COUROS

– Grande, grosso e duro, o da anta, respondeu meu pai ao ser perguntado qual o couro de caça que mais lhe chamara a atenção.

Ele fora natural do Rio Grande do Sul, mas grande fatia de sua existência passara-a em companhia de três irmãos em Posadas, na Argentina. Nessa experiência de sua juventude os quatro irmãos tiveram, talvez, os mais ricos aprendizados de sua vida. Cada qual aprendeu um ofício principal. Meu pai Mathias Albino fez-se seleiro (fabricante de selas e artigos rústicos em couro); o tio Fredolino, fabricava cerveja; o tio Pedro, foi padeiro e o tio Afonso, o mais novo, alfaiate. Isso lá pelos idos de l909, foram profissões da época e rentáveis. De l909 a l9l6, em que os quatro irmãos aventuraram-se por terras forasteiras, tornaram-se sete anos de aventuras épicas para todos eles.

Nas folgas da atividade profissional que cada um desenvolvia na comunidade posadina, faziam o amanho da terra, que fora sua profissão de nascença, produzindo cereais para o consumo próprio. Mas a cultura, a que mais se dedicavam, porque lhes rendia mais algum trocado, foi o plantio do fumo, de boa rentabilidade já na época.

O Egídio, um dos meus irmãos mais velhos, assistiu nosso pai em seu leito de morte. Contou-me algum tempo depois que ele falou sem parar até o último segundo de sua vida. Sereno e tranqüilo, contou com detalhes as caçadas que faziam em terras castelhanas.

– Foram setenta e oito pardos que matei em sete anos, contou ele. Antas nem lembro quantas, mas foram mais de cem as que nós abatemos na época.

– Mas para que tanta caça, pai – teria perguntado o Egídio.

– Meu filho, hoje para você matar um veado, tem que fazê-lo meio escondido e em segredo. Já não existe mais caça a não ser um ou outro quati. Naquela época a gente podia escolher a caça que queria.
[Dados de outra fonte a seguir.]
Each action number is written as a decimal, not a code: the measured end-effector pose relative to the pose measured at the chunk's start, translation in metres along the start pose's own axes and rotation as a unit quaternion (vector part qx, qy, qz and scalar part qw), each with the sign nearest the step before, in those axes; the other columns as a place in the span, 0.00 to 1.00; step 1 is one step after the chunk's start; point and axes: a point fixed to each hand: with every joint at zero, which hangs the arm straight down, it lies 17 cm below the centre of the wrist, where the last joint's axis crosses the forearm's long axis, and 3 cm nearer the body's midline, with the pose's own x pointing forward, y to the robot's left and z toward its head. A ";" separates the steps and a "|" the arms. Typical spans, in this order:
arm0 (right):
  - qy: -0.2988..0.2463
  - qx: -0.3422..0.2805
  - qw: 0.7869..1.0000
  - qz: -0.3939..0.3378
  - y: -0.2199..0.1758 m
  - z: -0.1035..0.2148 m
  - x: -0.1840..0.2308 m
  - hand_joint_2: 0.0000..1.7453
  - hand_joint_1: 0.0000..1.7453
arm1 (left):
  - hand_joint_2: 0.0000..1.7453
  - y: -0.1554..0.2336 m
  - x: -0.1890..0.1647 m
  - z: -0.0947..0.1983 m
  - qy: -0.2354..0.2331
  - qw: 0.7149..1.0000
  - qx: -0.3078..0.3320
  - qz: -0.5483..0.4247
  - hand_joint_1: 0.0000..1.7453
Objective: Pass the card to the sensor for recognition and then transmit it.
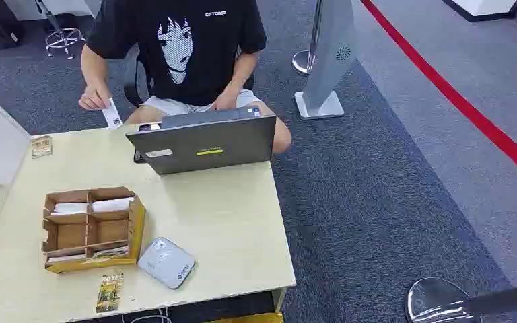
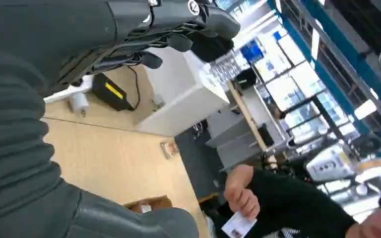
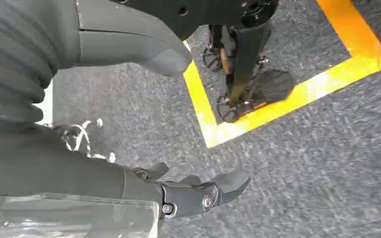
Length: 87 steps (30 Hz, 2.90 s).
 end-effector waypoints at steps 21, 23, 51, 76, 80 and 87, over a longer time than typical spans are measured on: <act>-0.004 0.011 0.999 0.041 -0.006 -0.011 0.008 1.00 0.00 | 1.00 -0.114 -0.004 -0.123 0.002 0.975 -0.164 -0.151 0.00; -0.005 0.013 0.999 0.042 -0.006 -0.011 0.009 1.00 0.00 | 1.00 -0.124 -0.007 -0.132 0.005 0.969 -0.175 -0.172 0.00; 0.001 0.033 0.997 0.072 -0.006 -0.017 0.007 1.00 0.00 | 1.00 -0.172 0.049 -0.203 -0.047 0.913 -0.137 -0.381 1.00; 0.015 0.022 0.999 0.018 0.002 -0.005 -0.002 1.00 0.00 | 1.00 -0.238 -0.008 0.036 0.012 0.932 -0.249 -0.262 1.00; 0.014 0.022 0.999 0.024 0.002 -0.005 -0.002 1.00 0.00 | 1.00 -0.244 -0.031 0.046 0.041 0.927 -0.264 -0.263 1.00; 0.011 0.023 0.999 0.026 0.003 -0.005 -0.001 1.00 0.00 | 1.00 -0.254 -0.063 0.061 0.068 0.909 -0.286 -0.296 1.00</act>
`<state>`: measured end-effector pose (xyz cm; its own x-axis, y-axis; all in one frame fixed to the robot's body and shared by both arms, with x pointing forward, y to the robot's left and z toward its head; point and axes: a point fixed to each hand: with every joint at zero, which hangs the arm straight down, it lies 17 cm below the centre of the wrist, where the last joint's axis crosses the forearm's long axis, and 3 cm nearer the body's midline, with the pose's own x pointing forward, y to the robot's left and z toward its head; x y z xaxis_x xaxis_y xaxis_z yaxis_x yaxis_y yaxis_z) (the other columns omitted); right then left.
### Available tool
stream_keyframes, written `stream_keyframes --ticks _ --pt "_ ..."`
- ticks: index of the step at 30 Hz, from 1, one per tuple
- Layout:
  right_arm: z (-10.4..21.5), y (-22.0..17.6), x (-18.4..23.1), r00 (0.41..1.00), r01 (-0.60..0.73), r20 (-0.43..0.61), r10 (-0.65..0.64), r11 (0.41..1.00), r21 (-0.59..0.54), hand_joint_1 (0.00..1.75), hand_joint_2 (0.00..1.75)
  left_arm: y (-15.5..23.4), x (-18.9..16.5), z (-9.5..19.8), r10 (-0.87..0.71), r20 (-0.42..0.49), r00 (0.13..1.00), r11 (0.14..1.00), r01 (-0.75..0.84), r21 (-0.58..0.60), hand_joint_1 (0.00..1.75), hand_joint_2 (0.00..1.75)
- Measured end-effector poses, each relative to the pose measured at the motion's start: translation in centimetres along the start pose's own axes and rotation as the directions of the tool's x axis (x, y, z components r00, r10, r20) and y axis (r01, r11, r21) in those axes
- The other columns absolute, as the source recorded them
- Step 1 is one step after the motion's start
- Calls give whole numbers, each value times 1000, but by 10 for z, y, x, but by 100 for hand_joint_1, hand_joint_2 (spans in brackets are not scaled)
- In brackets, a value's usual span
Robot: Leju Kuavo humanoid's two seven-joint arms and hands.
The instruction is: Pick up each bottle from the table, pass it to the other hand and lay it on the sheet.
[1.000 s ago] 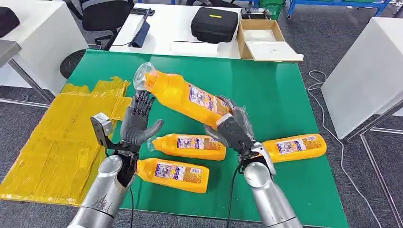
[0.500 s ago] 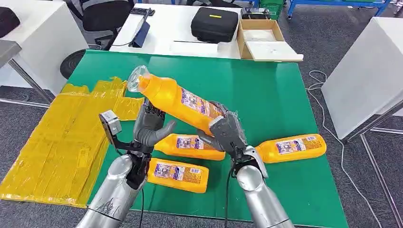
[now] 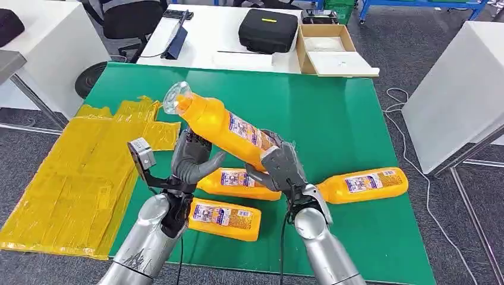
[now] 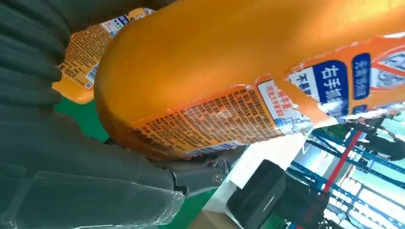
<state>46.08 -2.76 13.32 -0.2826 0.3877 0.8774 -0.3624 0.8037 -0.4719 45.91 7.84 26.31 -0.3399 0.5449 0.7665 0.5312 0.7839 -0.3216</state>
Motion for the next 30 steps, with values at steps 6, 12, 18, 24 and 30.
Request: stream_keyframes --ticks 6,12,18,24,30 --pt "-4 19 -4 999 -17 -31 18 999 29 171 175 -8 -1 -4 10 -3 1000 1000 -10 -10 0 175" --pt "-9 64 4 993 -100 -47 106 987 126 171 175 3 1 -9 -13 3 1000 999 13 31 0 175" --pt "-4 101 8 990 -122 -42 132 973 197 169 175 17 2 -7 -28 4 1000 997 28 70 0 175" --pt "2 125 13 988 -143 -21 153 957 253 164 175 37 3 4 -48 8 999 992 47 117 0 175" --pt "2 131 14 986 -158 -11 167 950 270 164 175 44 5 7 -53 11 999 990 51 133 0 175"
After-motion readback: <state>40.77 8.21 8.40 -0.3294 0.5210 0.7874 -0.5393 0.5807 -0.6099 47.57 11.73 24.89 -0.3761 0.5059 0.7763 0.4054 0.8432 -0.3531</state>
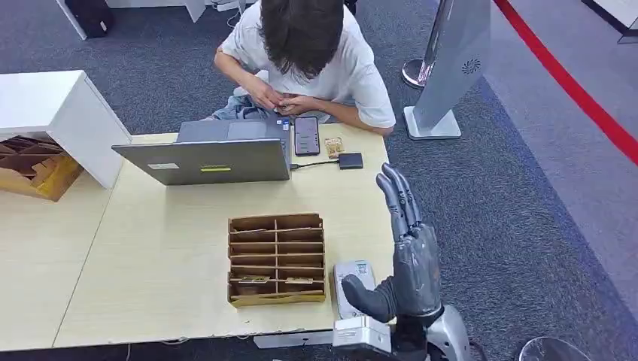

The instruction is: Pass the card to the sensor for recognition and then transmit it.

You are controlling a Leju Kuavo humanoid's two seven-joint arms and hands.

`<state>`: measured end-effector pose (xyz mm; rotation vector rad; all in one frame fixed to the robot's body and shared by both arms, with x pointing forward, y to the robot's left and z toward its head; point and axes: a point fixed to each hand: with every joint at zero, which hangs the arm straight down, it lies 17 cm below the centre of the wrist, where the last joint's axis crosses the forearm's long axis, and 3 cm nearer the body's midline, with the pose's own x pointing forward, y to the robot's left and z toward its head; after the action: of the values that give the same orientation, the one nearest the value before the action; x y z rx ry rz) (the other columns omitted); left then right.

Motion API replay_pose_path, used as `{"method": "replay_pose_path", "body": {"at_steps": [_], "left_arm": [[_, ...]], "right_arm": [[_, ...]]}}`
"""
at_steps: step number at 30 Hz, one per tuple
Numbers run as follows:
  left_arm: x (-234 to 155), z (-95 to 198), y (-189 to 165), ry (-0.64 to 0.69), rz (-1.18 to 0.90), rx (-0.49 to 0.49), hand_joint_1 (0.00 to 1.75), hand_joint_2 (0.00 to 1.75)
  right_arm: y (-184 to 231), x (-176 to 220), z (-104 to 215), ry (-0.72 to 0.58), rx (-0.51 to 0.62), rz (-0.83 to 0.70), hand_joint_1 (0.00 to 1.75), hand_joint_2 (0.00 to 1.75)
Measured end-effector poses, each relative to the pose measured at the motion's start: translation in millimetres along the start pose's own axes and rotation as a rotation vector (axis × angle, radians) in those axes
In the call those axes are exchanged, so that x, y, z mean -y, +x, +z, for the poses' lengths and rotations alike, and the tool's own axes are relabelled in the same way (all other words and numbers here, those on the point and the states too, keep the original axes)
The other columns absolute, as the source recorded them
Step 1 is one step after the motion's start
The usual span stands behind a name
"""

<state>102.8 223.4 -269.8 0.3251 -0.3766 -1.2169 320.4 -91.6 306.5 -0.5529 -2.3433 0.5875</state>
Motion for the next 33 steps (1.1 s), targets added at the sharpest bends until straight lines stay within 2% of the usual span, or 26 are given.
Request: {"method": "replay_pose_path", "body": {"at_steps": [9, 20, 21, 33], "left_arm": [[0, 0, 0, -0.004, -0.001, -0.001, 0.0, 0.0], [-1, -1, 1, -0.008, -0.003, -0.003, 0.0, 0.0], [-2, -1, 1, -0.008, -0.003, -0.003, 0.0, 0.0], [-4, -2, 2, -0.007, -0.013, 0.001, 0.0, 0.0]], "right_arm": [[9, 4, 6, -0.006, 0.013, -0.06, 0.0, 0.0], [10, -12, 16, 0.049, 0.027, -0.086, 0.0, 0.0], [10, -14, 17, 0.053, 0.027, -0.087, 0.0, 1.75], [7, -45, 34, 0.156, 0.022, -0.06, 0.0, 1.75]]}}
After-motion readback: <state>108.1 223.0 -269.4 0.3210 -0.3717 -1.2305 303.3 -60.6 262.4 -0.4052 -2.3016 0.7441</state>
Havia muito bicho no mato e nos rios.

– Diga-me, pai, qual o couro de animal selvagem que mais lhe agradou em sua profissão de seleiro?

– O couro da anta, meu filho, teria respondido ele prontamente. É o couro mais difícil de trabalhar porque é enorme, é grosso e muito duro para cortar. Mas, em compensação eu moldava de cada couro de anta uma carona, cuja peça era vendida a bom preço para a elite dos cavaleiros da vila.

E, embebido nessas recordações, talvez as mais excitantes de sua vida, meu pai expirou, vítima do rompimento da veia aorta, cinco horas após o fatídico e infausto acontecimento.